The clinical potential of antigen-specific therapies in type 1 diabetes – Experience from the Novo Nordisk T1D R&D Center

Ken T. Coppieters¹, Birgit Sehested Hansen², and Matthias G. von Herrath<sup>1

1</sup> Type 1 Diabetes R&D Center, Novo Nordisk Inc., Seattle, WA, USA
² Clinical Pharmacology, Novo Nordisk A/S, Søborg, Denmark

Abstract

In type 1 diabetes (T1D), pancreatic beta cells are attacked by the immune system which in turn leads to a loss of beta cells and thereby endogenous insulin secretion. The desirable therapeutic outcome for autoimmune diseases is the restoration of immune tolerance in order to prevent or curb organ damage. Past trials with immune suppressive drugs highlight the fact that T1D is in principle a curable condition.

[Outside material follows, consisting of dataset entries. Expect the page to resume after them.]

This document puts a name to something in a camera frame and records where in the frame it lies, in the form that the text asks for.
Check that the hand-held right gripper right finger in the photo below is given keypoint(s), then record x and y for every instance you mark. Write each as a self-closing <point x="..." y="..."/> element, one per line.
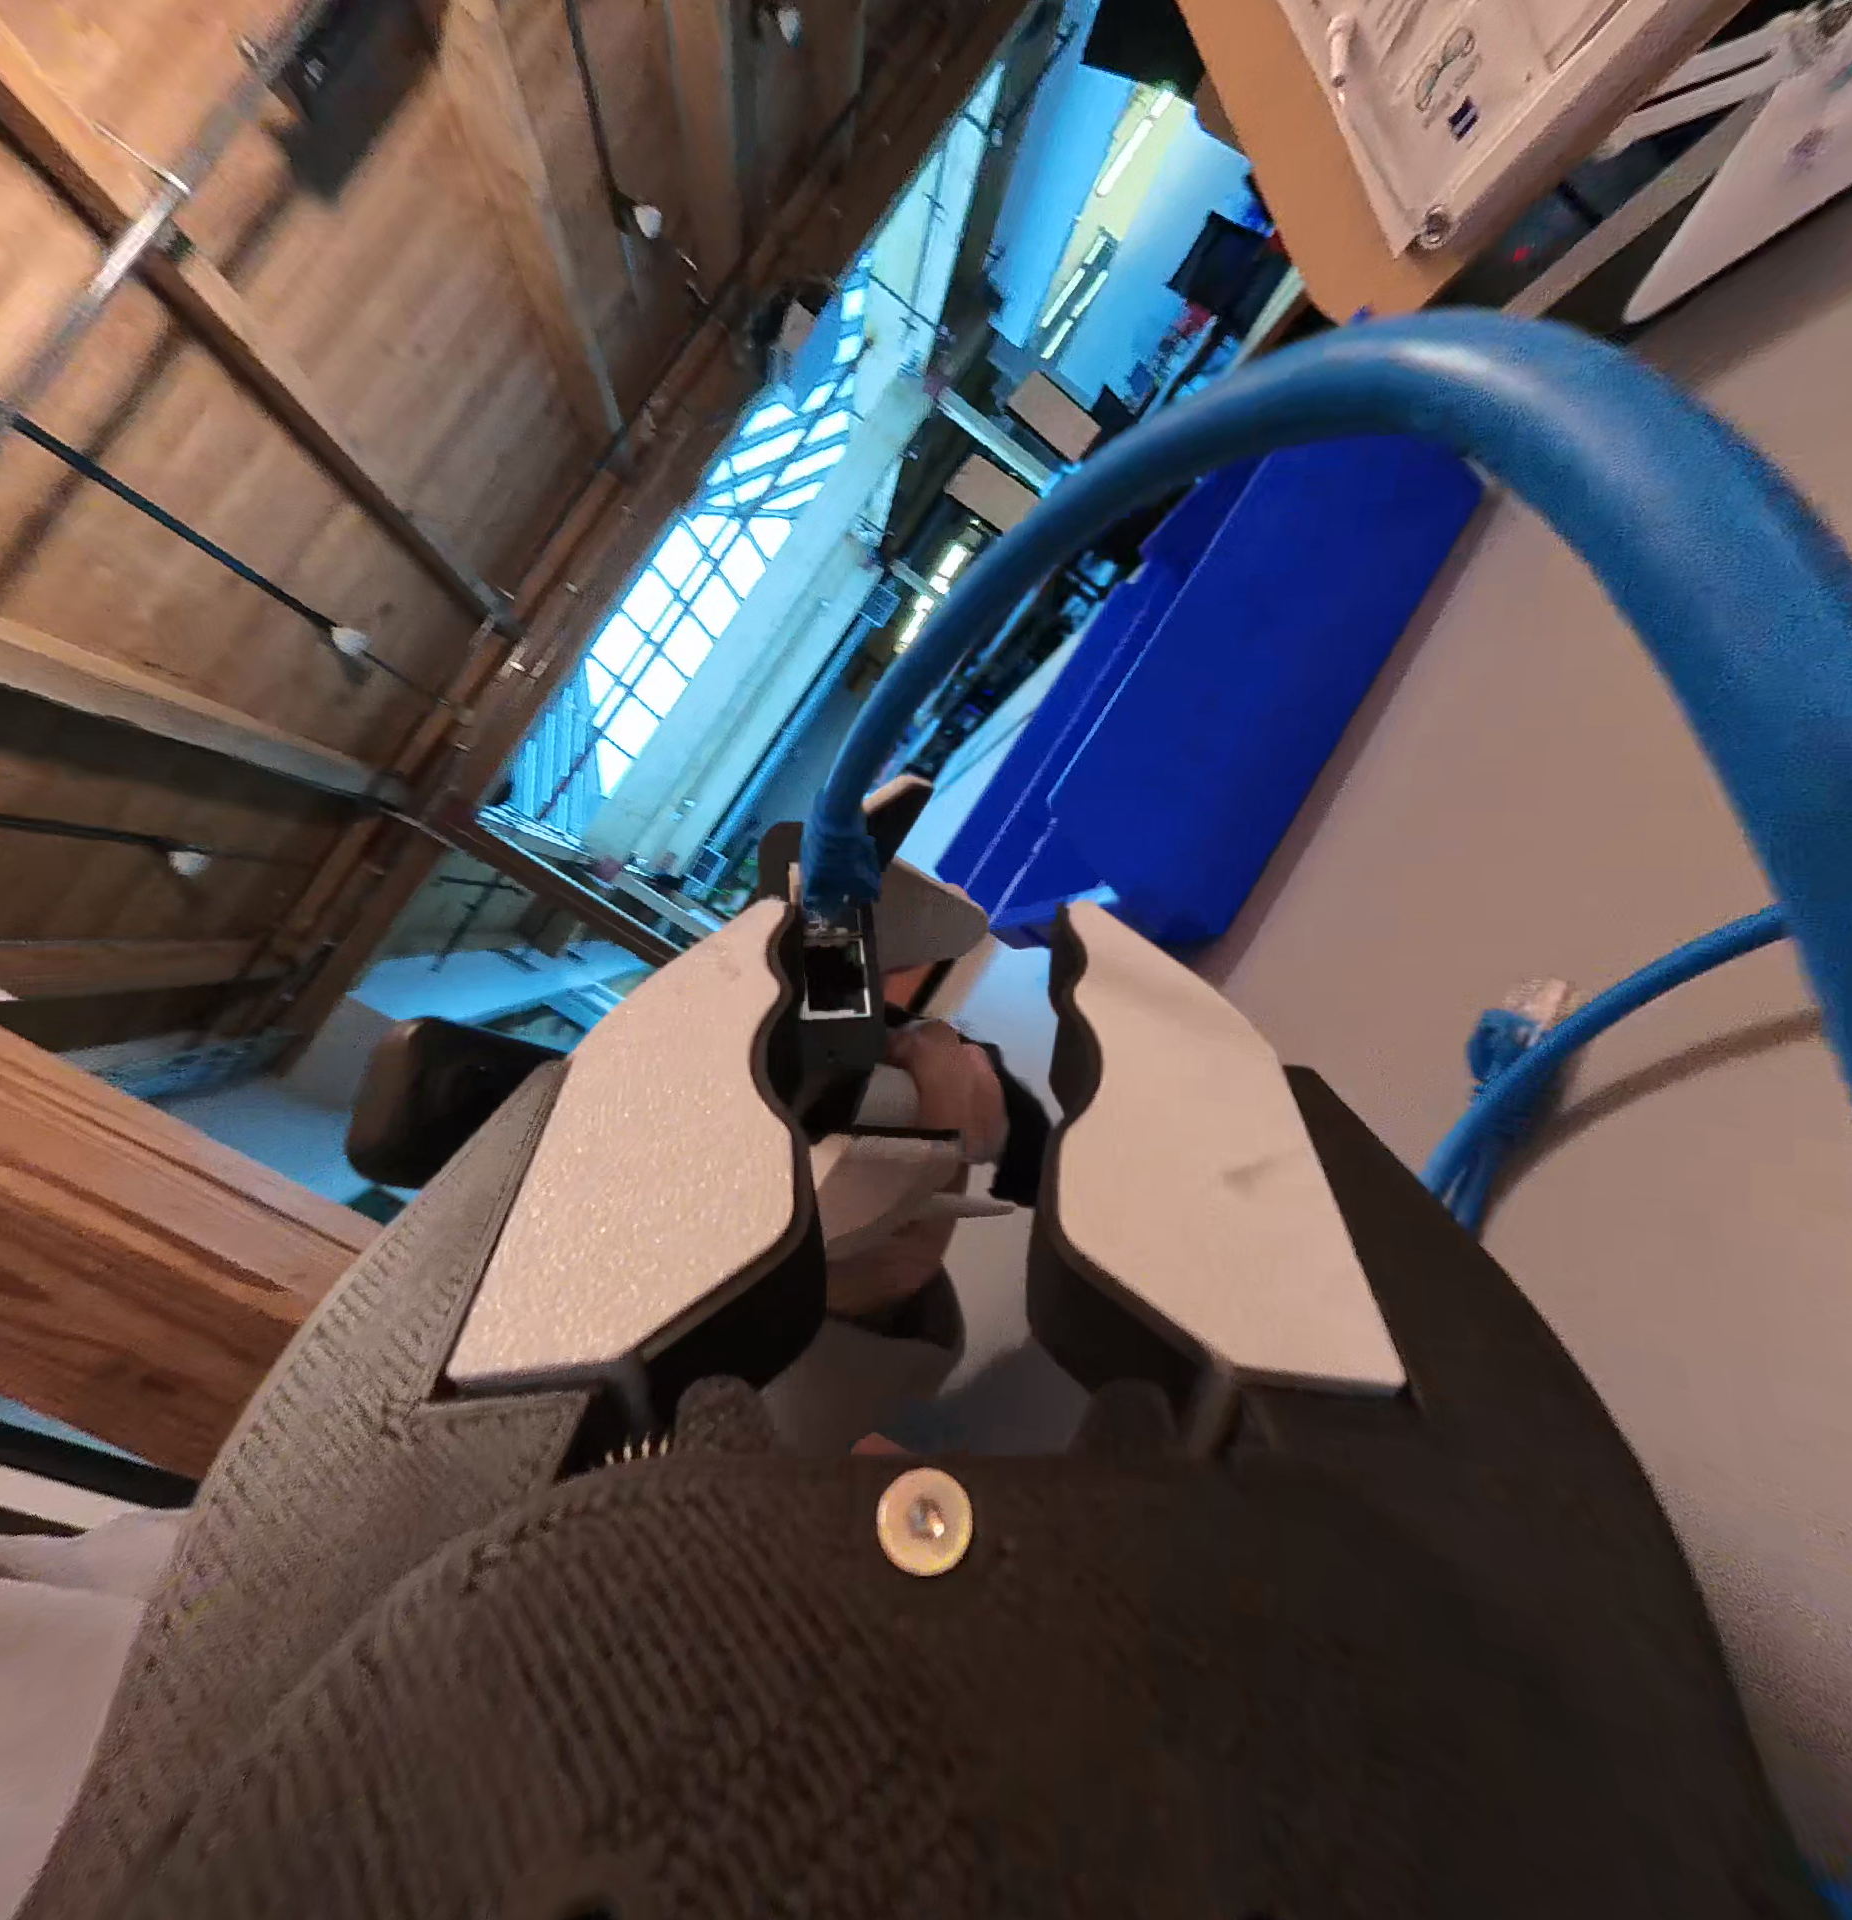
<point x="1211" y="1172"/>

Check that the black network splitter box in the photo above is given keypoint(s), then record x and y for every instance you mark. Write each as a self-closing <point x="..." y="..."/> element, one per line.
<point x="835" y="1052"/>

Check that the black lighting track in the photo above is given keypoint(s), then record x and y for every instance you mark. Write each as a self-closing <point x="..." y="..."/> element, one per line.
<point x="192" y="540"/>

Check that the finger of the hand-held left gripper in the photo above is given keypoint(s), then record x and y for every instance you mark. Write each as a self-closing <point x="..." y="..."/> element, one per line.
<point x="933" y="919"/>

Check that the tilted document board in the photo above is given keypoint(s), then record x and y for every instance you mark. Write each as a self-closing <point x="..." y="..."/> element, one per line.
<point x="1287" y="180"/>

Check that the wooden pillar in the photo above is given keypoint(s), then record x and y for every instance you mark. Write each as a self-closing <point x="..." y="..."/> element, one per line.
<point x="115" y="1231"/>

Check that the metal ceiling pipe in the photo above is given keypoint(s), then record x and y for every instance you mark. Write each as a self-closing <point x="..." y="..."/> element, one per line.
<point x="144" y="227"/>

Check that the blue plastic bin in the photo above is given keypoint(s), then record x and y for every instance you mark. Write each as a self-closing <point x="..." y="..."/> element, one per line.
<point x="1239" y="722"/>

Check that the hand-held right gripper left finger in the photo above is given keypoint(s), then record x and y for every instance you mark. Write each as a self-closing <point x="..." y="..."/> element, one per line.
<point x="641" y="1172"/>

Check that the printed instruction sheet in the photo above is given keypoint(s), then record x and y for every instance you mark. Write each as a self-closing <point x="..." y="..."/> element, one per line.
<point x="1466" y="106"/>

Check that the grey desk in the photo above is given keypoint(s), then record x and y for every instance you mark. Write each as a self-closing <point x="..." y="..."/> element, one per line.
<point x="1542" y="842"/>

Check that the large paned window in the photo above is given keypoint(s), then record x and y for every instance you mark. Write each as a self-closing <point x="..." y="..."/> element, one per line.
<point x="687" y="600"/>

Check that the person's left hand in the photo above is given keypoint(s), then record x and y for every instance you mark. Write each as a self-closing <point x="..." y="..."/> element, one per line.
<point x="957" y="1088"/>

However, the bar in terms of drug safety in T1D is set particularly high due to the predominantly pediatric population and the excellent prognosis associated with modern exogenous insulin therapies. Thus, there is general consensus that chronic immune suppression is associated with unacceptable long-term safety risks. Immune modulatory biologicals, on the other hand, have recently failed to confer significant protection in phase 3 trials. In this review article, we will argue that the concept of antigen-specific tolerization may offer a unique strategy to safely induce long-term protection against T1D.